A middle school teacher and mother of four lost her life trying to save her 9-year-old daughter from drowning on Labor Day. Sarah Jackson entered a Georgia lake and did not survive, though her daughter made it out alive.
Sarah, 45, formerly a special education teacher at Duluth Middle School, rushed into the water at Tribble Mill Park in Lawrenceville when she saw her daughter in trouble. Bystanders were able to perform CPR on the young girl after she was rescued, reports 11 Alive.
The mother was also retrieved from the water but was unable to be revived. Sarah died at the hospital.
Sarah’s brother, James Jackson, shared the tragedy on a GoFundMe page set up to raise money for her surviving children.
Sarah’s eldest child mourned tearfully during her mother’s final moments in the hospital room, James recalled. “The doctors told her that there was nothing more they could do,” he said. James is now taking care of his four nieces.
He and his sister both faced adversity since early childhood, as their mother died when Sarah was 2 years old.
Later as a young mom, Sarah was briefly homeless during her college years at Georgia Gwinnett College.
After recovering financially and dedicating herself to her chosen profession as a teacher, she worked hard to provide for her four daughters, now aged 9, 11, 13, and 20.
James surmised that she wouldn’t have lost her life that day had it not been for another traumatic incident a day earlier when Sarah was robbed at gunpoint by three masked armed men in Atlanta who stopped her car and stole her purse and cell phone.
As a result, the mother’s plan to take her children to Savannah for Labor Day fell through. Unable to make the trip without cash, credit cards, or identification, the family went to the lake at Lawrenceville instead.
Duluth Middle School shared a Facebook post in memory of their lost teacher on Sept. 10, captioned:
“The Duluth Middle School family is grieving the tragic and sudden loss of one of our wonderful teachers, Ms. Sarah Jackson. Ms. Jackson was a gift to our students. She leaves behind four daughters, three of whom attend Duluth Cluster schools. Please keep this family, and our students and staff, in your prayers.🐾💜”

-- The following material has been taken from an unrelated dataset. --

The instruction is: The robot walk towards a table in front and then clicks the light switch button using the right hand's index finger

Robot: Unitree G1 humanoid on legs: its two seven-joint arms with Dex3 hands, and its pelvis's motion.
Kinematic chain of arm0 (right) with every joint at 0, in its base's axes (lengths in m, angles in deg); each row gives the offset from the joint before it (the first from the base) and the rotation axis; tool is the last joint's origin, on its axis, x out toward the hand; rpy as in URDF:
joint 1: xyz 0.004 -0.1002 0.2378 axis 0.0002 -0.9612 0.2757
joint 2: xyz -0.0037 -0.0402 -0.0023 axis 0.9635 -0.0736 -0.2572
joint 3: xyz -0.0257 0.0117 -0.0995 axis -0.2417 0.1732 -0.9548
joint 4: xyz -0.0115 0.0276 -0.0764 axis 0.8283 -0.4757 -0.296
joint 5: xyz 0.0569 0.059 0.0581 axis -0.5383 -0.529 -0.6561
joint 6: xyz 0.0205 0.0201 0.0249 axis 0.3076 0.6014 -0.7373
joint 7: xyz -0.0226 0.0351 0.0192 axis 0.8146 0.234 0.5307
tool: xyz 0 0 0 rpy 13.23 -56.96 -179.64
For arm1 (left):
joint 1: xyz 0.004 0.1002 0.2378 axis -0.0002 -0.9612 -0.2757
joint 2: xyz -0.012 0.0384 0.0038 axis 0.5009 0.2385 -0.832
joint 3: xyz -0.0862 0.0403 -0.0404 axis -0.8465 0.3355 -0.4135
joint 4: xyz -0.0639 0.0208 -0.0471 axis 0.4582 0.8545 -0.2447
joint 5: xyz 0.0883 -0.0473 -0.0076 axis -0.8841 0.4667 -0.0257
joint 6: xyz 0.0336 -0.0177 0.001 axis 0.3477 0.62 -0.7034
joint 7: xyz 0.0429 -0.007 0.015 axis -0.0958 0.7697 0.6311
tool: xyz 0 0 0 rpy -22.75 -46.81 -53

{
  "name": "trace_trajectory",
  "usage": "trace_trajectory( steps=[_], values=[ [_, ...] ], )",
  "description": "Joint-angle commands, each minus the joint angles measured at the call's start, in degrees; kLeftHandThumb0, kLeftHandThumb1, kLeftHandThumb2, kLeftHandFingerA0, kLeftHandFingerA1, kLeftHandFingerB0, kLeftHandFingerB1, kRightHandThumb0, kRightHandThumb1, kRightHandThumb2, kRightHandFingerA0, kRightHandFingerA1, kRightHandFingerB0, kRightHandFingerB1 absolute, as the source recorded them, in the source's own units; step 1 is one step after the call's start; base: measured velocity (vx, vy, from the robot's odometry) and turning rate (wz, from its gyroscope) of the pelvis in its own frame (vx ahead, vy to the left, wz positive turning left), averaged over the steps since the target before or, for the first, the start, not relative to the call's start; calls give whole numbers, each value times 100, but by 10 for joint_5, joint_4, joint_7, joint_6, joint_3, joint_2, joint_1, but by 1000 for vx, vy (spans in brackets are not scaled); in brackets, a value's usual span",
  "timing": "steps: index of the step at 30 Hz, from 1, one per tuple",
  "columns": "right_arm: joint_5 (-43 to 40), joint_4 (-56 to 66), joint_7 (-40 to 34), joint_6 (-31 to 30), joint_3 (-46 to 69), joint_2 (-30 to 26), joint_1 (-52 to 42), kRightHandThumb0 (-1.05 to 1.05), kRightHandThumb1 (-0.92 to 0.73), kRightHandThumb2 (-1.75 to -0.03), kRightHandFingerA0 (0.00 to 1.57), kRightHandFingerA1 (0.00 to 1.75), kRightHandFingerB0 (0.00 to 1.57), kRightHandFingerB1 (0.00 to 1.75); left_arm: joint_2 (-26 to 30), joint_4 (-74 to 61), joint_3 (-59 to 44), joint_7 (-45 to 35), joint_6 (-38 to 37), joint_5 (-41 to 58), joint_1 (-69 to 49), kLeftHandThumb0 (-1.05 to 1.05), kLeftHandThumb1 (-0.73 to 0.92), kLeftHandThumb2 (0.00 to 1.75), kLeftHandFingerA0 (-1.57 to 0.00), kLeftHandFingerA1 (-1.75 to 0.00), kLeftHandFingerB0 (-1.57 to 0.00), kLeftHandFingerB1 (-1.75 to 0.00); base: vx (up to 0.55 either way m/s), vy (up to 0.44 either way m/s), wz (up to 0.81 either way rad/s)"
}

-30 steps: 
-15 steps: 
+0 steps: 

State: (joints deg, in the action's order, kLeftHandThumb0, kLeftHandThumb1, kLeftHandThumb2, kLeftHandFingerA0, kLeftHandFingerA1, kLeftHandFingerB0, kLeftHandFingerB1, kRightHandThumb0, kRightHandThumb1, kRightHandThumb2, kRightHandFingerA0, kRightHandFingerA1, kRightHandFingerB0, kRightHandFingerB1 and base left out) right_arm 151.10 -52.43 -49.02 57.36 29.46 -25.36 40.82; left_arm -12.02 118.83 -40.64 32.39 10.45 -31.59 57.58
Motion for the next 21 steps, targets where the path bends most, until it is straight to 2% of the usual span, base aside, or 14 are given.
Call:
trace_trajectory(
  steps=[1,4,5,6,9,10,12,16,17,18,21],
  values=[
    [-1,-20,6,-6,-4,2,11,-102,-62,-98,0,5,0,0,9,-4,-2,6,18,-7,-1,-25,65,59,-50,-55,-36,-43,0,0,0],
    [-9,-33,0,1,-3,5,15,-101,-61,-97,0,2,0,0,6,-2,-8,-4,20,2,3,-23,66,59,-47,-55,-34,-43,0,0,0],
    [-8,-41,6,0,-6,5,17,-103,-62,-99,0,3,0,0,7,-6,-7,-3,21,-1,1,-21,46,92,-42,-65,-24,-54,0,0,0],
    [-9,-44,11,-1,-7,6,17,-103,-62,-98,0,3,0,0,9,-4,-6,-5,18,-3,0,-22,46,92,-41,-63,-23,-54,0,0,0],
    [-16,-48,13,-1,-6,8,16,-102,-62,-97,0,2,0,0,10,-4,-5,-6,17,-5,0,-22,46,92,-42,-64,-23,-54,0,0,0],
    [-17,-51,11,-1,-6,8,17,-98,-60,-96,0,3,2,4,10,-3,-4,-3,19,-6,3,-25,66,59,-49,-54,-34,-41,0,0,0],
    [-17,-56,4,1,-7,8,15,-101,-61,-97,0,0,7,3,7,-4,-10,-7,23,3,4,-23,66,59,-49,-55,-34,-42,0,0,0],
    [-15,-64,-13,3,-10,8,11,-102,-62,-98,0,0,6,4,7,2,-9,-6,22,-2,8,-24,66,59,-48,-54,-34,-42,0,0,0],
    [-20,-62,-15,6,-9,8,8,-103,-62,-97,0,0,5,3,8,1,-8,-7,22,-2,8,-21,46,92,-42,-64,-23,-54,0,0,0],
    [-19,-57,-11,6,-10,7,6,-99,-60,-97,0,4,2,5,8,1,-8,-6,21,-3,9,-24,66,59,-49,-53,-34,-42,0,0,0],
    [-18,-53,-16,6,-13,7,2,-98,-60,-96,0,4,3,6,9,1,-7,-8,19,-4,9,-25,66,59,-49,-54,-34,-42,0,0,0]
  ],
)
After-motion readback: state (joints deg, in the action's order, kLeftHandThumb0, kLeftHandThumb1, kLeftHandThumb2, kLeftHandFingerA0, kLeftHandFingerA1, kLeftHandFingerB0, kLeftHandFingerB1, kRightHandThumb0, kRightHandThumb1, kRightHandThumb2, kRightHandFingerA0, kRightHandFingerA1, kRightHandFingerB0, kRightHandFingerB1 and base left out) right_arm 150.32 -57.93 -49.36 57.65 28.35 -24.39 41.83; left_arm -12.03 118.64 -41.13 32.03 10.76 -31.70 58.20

In May 2013, Sarah delivered a speech at Georgia Gwinnett College’s spring commencement ceremony where she talked frankly about being a homeless single mom while trying to finish her degree.
“One of my daughters was extremely sick at the time,” she said. “She was in and out of the hospital for three years and required 24-hour care.”
The family of five ended up in a homeless shelter program, but Sarah finished her degree on a scholarship.
“School was one of the main driving forces for me during this difficult and humbling experience,” she added, “because I knew completing my education would open the door to a career that would ultimately create financial stability, and change the quality of life for my family.”
“Sarah is a hero on so many levels,” said James.